Exercise instructions
Exact repetition of the data is the whole task.

Data block
--- START ---

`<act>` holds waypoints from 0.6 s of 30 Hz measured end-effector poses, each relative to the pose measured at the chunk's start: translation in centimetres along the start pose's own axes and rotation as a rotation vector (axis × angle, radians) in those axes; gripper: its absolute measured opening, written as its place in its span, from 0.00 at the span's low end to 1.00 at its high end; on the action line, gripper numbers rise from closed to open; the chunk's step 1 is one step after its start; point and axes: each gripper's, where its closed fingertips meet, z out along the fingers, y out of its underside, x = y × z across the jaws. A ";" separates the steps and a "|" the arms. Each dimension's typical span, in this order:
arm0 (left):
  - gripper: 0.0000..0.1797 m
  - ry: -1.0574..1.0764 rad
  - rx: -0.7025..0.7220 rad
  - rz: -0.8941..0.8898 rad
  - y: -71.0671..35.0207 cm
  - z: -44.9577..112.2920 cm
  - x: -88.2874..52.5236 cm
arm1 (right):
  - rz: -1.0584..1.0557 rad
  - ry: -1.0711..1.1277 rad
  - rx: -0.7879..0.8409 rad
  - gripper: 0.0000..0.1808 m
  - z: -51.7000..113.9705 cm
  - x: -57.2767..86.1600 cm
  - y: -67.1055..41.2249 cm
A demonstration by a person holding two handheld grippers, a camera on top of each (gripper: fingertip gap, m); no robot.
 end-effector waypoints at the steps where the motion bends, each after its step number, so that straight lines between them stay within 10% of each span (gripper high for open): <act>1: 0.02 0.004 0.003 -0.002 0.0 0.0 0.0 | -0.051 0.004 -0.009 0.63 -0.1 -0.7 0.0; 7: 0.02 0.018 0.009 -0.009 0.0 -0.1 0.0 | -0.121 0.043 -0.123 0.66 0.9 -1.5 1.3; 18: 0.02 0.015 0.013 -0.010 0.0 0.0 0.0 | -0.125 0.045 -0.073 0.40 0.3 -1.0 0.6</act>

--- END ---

Written solution
`<act>` holds waypoints from 0.6 s of 30 Hz measured end-effector poses, each relative to the pose measured at the chunk's start: translation in centimetres along the start pose's own axes and rotation as a rotation vector (axis × angle, radians) in those axes; gripper: its absolute measured opening, written as its place in its span, from 0.00 at the span's low end to 1.00 at its high end; on the action line, gripper numbers rise from closed to open; the chunk's step 1 is one step after its start; point and axes: each gripper's, where its closed fingertips meet, z out along the fingers, y out of its underside, x = y × z across the jaws. A ";" separates the steps and a "|" the arms. Each dimension's typical span, in this order:
arm0 (left):
  - gripper: 0.0000..0.1797 m
  - ry: -1.0574..1.0764 rad
  - rx: -0.7025..0.7220 rad
  - rz: -0.8941..0.8898 rad
  - y: -71.0671..35.0207 cm
  - z: -44.9577..112.2920 cm
  - x: -88.2874..52.5236 cm
arm1 (right):
  - rz: -1.0584..1.0557 rad
  - ry: -1.0711..1.1277 rad
  - rx: -0.7879..0.8409 rad
  - gripper: 0.0000..0.1808 m
  - z: -51.7000..113.9705 cm
  - x: -57.2767..86.1600 cm
  - y: -67.1055..41.2249 cm
A demonstration by a person holding two handheld grippers, a camera on top of each (gripper: fingertip gap, m); no robot.
 end-effector waypoints at the steps where the motion bends, each after its step number, so that straight lines between them stay within 10% of each span (gripper high for open): <act>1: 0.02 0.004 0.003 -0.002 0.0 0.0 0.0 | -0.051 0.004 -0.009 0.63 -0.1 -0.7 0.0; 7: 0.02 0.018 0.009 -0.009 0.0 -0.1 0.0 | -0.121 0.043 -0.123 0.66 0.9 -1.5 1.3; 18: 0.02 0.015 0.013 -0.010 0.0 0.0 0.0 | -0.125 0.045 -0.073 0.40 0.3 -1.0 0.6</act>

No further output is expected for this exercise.